▶ _What you have to do_: Task for the records below: please retype exactly and only the lines from the first through the one with "holder --coords pixels", with every picture omitted.

▶ _Extracted data_:
::::

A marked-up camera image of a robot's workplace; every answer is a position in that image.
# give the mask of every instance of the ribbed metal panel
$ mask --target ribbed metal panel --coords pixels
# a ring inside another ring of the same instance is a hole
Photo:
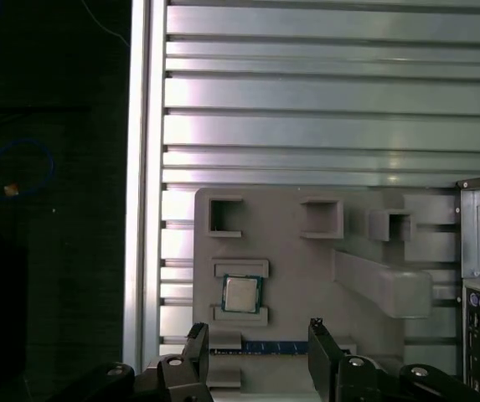
[[[162,344],[190,324],[197,188],[480,177],[480,2],[179,0],[165,21],[166,224],[147,222],[165,229],[146,268],[161,267]],[[436,271],[441,300],[453,272]]]

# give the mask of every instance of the square holder
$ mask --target square holder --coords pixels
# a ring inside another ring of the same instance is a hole
[[[243,198],[235,195],[215,196],[208,199],[207,235],[220,238],[240,238],[241,230],[235,227],[238,208]]]
[[[340,199],[306,197],[303,239],[343,239],[343,203]]]
[[[415,220],[406,209],[376,209],[368,212],[368,238],[379,241],[411,241]]]

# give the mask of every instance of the aluminum frame
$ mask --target aluminum frame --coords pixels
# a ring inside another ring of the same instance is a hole
[[[122,359],[140,373],[159,354],[164,0],[134,0],[126,172]]]

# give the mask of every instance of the dark fabric
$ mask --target dark fabric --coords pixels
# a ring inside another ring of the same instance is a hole
[[[129,39],[130,2],[87,4]],[[95,365],[121,359],[128,70],[129,49],[80,0],[3,1],[0,106],[90,107],[0,128],[0,147],[34,138],[56,162],[47,188],[0,203],[0,239],[27,256],[26,286],[0,270],[0,281],[22,287],[27,300],[27,363],[9,386],[11,400],[27,400],[24,379],[40,401]],[[0,196],[3,186],[25,190],[47,172],[38,148],[15,147],[0,160]],[[0,266],[10,268],[10,260]],[[0,322],[10,320],[0,312]],[[6,329],[9,337],[16,330]],[[9,363],[0,357],[0,370]]]

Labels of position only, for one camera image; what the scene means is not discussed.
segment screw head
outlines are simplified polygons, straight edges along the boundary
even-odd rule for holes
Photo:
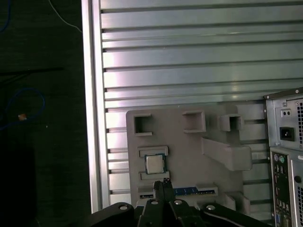
[[[208,206],[206,207],[206,209],[208,209],[208,210],[215,210],[216,207],[214,207],[213,205],[208,205]]]
[[[127,206],[126,205],[122,205],[121,207],[119,207],[120,210],[127,210]]]
[[[175,204],[180,205],[180,204],[182,204],[182,201],[181,200],[175,200]]]

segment white cable
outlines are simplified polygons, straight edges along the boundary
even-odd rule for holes
[[[41,227],[39,220],[37,218],[35,218],[35,219],[36,219],[38,226]]]
[[[48,0],[48,2],[49,2],[49,4],[51,5],[51,7],[53,8],[53,10],[55,11],[55,13],[58,15],[58,17],[59,17],[64,23],[66,23],[67,25],[69,25],[69,26],[71,26],[71,27],[76,28],[79,32],[82,33],[82,31],[81,31],[80,28],[78,28],[78,27],[75,26],[75,25],[72,25],[72,24],[68,23],[66,20],[64,20],[64,19],[60,16],[60,14],[59,14],[58,11],[56,10],[56,8],[53,6],[51,0]]]

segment black background
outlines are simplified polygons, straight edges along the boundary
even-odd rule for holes
[[[48,0],[11,0],[8,28],[0,33],[0,72],[63,67],[29,75],[0,87],[0,108],[24,87],[45,96],[43,114],[0,131],[1,212],[10,225],[64,226],[90,213],[82,34],[65,25]],[[81,28],[80,0],[53,0],[68,22]],[[0,27],[7,1],[0,1]],[[7,121],[34,114],[41,99],[26,92],[11,106]]]

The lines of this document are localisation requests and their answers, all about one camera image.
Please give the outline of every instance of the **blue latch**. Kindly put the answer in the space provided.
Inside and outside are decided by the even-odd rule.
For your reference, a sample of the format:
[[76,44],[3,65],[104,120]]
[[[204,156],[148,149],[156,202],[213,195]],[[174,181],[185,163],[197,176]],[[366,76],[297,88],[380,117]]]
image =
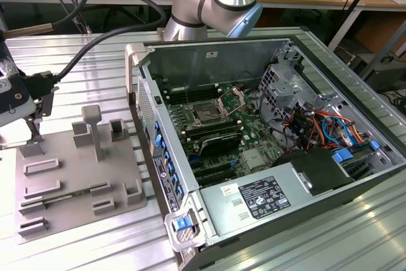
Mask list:
[[345,160],[351,159],[352,157],[353,154],[348,149],[337,150],[336,153],[334,154],[334,158],[338,162],[343,162]]
[[157,138],[155,139],[155,146],[158,147],[160,145],[161,141],[162,141],[162,135],[157,135]]
[[193,227],[193,223],[190,217],[182,217],[174,222],[174,227],[175,231],[179,232],[182,230],[186,230],[187,228]]
[[179,198],[180,198],[180,200],[182,200],[183,199],[183,189],[182,189],[182,187],[179,185],[177,190],[178,190]]
[[174,174],[174,175],[173,175],[172,184],[173,184],[175,187],[178,186],[178,184],[179,184],[179,178],[178,178],[178,175],[177,175],[177,174]]
[[175,173],[175,167],[173,166],[173,163],[169,162],[167,168],[169,170],[169,174],[172,176]]
[[370,146],[371,146],[372,149],[374,149],[374,150],[378,150],[378,149],[381,148],[380,144],[379,144],[378,142],[376,142],[375,140],[370,142]]

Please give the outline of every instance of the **power supply label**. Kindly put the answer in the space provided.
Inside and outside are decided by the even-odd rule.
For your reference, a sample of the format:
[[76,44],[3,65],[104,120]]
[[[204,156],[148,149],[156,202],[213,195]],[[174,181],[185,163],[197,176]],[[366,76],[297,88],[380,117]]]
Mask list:
[[291,206],[273,176],[239,187],[252,217],[261,219]]

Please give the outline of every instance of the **light blue robot joint cap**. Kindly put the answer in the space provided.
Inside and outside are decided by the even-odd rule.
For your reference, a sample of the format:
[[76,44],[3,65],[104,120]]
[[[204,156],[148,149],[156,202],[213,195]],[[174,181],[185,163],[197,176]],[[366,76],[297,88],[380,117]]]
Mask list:
[[248,35],[249,31],[255,26],[259,17],[262,14],[262,4],[256,3],[247,13],[241,18],[241,21],[227,34],[227,38],[239,38]]

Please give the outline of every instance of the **metal work surface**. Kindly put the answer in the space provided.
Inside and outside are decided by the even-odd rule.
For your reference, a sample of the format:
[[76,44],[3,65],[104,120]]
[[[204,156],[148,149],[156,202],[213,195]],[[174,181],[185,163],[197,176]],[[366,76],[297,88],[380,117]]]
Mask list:
[[[15,61],[28,74],[59,71],[93,37],[48,36],[8,42]],[[176,258],[159,211],[131,114],[124,82],[124,48],[147,36],[116,37],[89,52],[61,84],[54,99],[53,114],[41,124],[47,134],[72,129],[81,120],[81,108],[98,103],[103,121],[122,118],[130,132],[139,164],[147,206],[89,225],[17,244],[13,238],[14,154],[0,152],[0,269],[1,270],[177,270]]]
[[[252,35],[263,35],[266,32],[256,30]],[[340,77],[344,64],[338,58],[328,56],[311,34],[300,28],[280,28],[269,32],[296,35]],[[209,37],[218,35],[211,32]],[[21,38],[8,41],[8,46],[17,65],[26,73],[44,70],[58,72],[90,39],[82,36]],[[148,40],[156,40],[155,34],[127,34],[109,39],[93,49],[59,84],[53,114],[41,124],[42,134],[70,130],[71,123],[81,117],[81,107],[94,103],[100,106],[104,123],[117,117],[122,118],[130,132],[136,160],[140,165],[147,206],[17,245],[12,238],[13,151],[0,152],[3,158],[0,161],[3,181],[0,189],[3,199],[0,202],[2,270],[102,270],[117,267],[123,270],[177,270],[176,258],[166,235],[148,171],[142,165],[141,150],[137,149],[140,144],[126,100],[125,45]],[[306,69],[311,74],[313,67],[307,66]],[[324,79],[311,80],[324,84],[327,92],[331,88]],[[400,116],[386,114],[387,110],[380,106],[382,100],[377,95],[366,91],[357,92],[357,79],[354,77],[345,75],[341,81],[351,83],[350,88],[354,88],[359,99],[378,103],[377,109],[374,110],[373,105],[370,107],[376,116],[382,122],[388,120],[389,128],[399,128],[402,134],[398,136],[406,135],[402,123],[404,120]],[[218,261],[205,270],[404,270],[405,217],[406,172],[403,172],[352,203]]]

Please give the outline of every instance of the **green circuit board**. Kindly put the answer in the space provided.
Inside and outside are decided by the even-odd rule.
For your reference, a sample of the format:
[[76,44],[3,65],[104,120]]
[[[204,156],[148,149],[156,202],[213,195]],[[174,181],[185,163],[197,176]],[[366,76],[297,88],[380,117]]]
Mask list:
[[[221,101],[224,109],[230,113],[241,106],[239,96],[233,93],[233,86],[225,84],[219,87],[225,94]],[[229,116],[222,116],[218,107],[218,99],[187,102],[184,104],[167,105],[175,130],[181,140],[185,154],[190,165],[203,186],[221,183],[224,180],[211,181],[211,177],[221,171],[233,173],[233,178],[250,175],[269,168],[283,153],[278,140],[270,134],[269,127],[259,116],[255,105],[248,94],[243,91],[245,105],[232,112]],[[208,156],[199,155],[199,148],[204,140],[220,136],[220,133],[211,133],[206,137],[194,141],[185,138],[184,134],[200,129],[214,129],[219,124],[229,123],[232,127],[224,128],[227,134],[234,132],[239,135],[238,145],[222,154]]]

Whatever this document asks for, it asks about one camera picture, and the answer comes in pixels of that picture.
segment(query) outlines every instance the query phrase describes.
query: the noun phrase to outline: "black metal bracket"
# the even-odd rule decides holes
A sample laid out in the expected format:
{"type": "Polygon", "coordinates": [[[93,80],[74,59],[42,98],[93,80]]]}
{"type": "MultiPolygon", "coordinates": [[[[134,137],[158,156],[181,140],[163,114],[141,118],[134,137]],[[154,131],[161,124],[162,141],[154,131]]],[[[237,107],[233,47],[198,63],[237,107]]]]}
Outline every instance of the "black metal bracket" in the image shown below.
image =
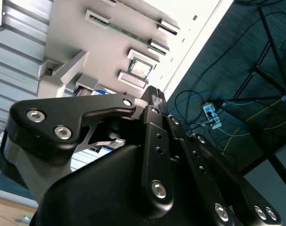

::::

▶ _Output_:
A marked-up camera image of a robot's workplace; every answer is a position in that image.
# give the mask of every instance of the ribbed metal panel
$ mask --target ribbed metal panel --coords pixels
# a ring inside another ring of the same instance is a hole
Photo:
[[[162,344],[190,324],[197,188],[480,177],[480,2],[179,0],[165,21],[166,224],[147,222],[165,229],[146,268],[161,267]],[[436,271],[441,300],[453,272]]]

# give the mask of every instance of the square holder
$ mask --target square holder --coords pixels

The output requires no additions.